What the exercise asks:
The answer must be an exact reproduction of the lines from the start of the records below through the line containing "rz) (gripper omitted).", and nothing more.

Records from a dataset:
################

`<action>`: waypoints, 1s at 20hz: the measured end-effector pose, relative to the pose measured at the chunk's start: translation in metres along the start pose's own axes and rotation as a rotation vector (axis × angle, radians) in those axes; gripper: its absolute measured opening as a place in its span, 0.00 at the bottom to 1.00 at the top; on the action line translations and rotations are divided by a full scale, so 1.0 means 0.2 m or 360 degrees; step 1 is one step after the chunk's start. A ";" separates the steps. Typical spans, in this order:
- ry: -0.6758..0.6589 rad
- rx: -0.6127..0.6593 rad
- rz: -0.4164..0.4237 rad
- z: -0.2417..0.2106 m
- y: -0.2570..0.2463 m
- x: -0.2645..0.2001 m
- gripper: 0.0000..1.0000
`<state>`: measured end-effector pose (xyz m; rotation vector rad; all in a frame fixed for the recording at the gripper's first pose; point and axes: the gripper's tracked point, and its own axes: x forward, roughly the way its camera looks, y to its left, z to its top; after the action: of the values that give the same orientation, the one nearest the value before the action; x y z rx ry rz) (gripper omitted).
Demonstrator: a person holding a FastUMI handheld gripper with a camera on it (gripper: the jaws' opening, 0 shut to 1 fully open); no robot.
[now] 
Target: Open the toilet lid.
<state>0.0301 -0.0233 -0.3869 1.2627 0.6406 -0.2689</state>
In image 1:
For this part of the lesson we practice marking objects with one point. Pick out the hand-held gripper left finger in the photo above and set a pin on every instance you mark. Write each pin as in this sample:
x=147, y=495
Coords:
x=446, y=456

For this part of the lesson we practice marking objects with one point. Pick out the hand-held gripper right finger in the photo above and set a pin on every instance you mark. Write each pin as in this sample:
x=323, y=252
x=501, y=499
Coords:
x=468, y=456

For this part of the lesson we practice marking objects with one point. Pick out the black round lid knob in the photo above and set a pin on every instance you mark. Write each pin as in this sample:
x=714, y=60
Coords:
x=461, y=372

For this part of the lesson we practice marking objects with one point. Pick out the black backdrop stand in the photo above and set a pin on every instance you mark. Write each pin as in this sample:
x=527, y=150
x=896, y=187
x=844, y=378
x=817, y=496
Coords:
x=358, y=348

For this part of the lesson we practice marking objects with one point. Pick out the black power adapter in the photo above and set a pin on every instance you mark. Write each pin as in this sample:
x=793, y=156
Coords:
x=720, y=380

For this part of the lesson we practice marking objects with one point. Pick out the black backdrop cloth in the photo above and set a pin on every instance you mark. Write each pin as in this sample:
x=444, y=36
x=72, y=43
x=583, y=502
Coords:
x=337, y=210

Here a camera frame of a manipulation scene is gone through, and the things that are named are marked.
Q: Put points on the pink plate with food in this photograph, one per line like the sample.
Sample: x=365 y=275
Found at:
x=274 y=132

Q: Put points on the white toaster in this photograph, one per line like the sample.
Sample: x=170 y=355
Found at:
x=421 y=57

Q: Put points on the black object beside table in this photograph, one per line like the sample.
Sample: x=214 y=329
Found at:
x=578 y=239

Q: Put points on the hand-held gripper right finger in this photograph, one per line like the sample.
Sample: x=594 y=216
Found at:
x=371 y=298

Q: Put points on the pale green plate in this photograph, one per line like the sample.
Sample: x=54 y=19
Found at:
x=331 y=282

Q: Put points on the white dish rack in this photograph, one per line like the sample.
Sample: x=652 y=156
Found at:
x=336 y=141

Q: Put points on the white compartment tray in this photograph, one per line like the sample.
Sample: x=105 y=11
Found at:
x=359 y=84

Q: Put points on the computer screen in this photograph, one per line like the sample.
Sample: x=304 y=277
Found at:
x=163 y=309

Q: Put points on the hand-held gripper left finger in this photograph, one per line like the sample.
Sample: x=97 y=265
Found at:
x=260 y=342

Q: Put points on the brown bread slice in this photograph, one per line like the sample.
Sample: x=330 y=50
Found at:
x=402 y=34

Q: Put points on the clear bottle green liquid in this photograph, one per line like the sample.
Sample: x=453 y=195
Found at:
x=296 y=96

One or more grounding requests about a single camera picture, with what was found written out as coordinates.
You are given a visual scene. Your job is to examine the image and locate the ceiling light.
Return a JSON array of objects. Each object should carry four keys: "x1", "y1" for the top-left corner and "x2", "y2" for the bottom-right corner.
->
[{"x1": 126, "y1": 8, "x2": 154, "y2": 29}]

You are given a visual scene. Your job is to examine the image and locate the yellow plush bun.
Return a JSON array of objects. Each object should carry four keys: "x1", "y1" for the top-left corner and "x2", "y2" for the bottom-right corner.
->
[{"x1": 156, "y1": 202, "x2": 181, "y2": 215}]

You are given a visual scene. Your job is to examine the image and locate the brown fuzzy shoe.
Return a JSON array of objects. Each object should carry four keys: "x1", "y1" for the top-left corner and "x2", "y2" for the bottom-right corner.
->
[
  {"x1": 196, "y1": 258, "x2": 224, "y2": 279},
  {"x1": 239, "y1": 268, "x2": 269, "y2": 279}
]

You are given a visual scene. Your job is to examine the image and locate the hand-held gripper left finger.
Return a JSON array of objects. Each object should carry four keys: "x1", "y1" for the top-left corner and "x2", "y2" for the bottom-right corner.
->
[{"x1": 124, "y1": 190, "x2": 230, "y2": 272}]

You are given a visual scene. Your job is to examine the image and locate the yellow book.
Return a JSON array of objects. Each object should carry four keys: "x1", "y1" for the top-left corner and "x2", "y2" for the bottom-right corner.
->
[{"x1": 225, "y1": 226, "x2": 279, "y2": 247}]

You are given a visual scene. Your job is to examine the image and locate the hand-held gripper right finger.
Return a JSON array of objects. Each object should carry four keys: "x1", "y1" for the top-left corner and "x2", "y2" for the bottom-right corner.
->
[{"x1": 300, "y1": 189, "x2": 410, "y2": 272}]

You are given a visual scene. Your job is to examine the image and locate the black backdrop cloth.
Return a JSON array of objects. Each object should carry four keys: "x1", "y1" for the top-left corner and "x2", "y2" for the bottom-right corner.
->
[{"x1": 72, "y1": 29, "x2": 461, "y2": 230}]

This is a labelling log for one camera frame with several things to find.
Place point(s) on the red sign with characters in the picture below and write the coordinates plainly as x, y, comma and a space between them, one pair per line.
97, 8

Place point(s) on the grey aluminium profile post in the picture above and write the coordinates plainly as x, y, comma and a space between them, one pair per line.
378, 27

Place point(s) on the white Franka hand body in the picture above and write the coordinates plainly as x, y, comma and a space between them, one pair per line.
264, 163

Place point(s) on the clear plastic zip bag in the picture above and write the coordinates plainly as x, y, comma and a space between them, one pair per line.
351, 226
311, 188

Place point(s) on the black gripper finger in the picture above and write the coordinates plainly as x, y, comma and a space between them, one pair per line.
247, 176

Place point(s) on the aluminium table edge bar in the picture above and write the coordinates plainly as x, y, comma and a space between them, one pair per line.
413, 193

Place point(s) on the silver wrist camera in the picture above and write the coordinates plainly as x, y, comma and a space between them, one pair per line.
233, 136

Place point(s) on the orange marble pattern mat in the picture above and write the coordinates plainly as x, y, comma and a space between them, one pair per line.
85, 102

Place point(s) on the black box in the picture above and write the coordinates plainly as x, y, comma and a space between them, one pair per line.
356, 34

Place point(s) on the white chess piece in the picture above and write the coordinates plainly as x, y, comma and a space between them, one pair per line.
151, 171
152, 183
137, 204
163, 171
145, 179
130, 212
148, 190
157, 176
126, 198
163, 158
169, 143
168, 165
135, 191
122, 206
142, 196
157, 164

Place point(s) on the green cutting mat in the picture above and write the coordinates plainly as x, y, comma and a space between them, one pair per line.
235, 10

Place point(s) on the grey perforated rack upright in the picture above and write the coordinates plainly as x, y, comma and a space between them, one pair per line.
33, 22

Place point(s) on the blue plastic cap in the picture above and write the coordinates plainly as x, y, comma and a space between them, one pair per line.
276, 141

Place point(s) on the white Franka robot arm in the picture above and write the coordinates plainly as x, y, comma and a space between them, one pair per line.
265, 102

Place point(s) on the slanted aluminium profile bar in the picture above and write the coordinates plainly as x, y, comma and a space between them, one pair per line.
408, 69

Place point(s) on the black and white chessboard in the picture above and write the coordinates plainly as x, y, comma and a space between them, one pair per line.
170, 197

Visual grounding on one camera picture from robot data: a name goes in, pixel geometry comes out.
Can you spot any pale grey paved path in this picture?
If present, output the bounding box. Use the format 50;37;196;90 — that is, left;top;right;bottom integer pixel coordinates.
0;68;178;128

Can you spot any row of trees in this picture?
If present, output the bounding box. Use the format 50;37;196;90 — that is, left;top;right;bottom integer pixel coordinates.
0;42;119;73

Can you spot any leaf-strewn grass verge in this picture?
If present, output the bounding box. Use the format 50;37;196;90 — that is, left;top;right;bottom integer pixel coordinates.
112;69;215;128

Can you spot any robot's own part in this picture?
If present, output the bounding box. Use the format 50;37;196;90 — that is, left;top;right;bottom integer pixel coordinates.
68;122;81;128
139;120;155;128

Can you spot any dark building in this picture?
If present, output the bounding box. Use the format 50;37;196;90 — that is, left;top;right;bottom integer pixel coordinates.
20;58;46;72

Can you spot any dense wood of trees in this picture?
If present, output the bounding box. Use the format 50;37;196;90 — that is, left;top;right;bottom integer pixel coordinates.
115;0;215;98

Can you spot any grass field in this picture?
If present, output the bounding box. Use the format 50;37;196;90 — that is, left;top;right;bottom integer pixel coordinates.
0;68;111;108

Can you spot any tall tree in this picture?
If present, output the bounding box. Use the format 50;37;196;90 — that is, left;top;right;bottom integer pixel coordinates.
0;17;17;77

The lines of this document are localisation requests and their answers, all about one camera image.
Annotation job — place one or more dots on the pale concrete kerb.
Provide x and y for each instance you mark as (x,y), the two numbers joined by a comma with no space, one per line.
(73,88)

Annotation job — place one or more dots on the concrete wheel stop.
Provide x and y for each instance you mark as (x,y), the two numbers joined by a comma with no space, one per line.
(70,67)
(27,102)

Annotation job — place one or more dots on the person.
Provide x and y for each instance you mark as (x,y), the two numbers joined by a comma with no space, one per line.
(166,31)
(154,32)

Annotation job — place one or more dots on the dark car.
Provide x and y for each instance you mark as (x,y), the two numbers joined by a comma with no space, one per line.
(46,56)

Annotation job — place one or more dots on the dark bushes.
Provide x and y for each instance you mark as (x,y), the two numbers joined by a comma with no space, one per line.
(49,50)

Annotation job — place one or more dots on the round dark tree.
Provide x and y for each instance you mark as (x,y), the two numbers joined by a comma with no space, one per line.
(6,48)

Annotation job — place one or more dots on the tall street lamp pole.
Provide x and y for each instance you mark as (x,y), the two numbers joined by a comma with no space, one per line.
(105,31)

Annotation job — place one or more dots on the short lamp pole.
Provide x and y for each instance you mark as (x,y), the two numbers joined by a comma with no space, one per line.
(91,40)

################

Task answer:
`<action>`: waypoints, 1s at 20hz: the measured end-effector pose, relative to the pose measured at the chunk's start: translation in metres along the start pose's own axes and rotation as a rotation vector (axis × angle, radians) in those axes; gripper: its absolute measured opening as a place in its span, 0.00 at the bottom to 1.00 at the top; on the action line translations and rotations are divided by a full scale, so 1.0 means 0.2 m or 360 degrees; step 1 is one step after the chunk's start. A ";" separates the steps. Typical spans, in this order:
- ry: -0.6758..0.6589 rad
- rx: -0.6127..0.6593 rad
- rz: -0.4164..0.4237 rad
- z: -0.2417..0.2106 m
- y: -0.2570..0.2463 m
- x: -0.2645..0.2001 m
- gripper: 0.0000..1.0000
`<state>`: measured end-effector pose (xyz m; rotation vector rad; all in a frame fixed for the recording at the gripper's first pose; point and axes: the gripper's tracked point, and its own axes: x forward, roughly the way its camera looks, y to its left, z to its top; after the action: of the values that give the same orientation, the one nearest the value before the action; x y z rx ry rz) (gripper omitted).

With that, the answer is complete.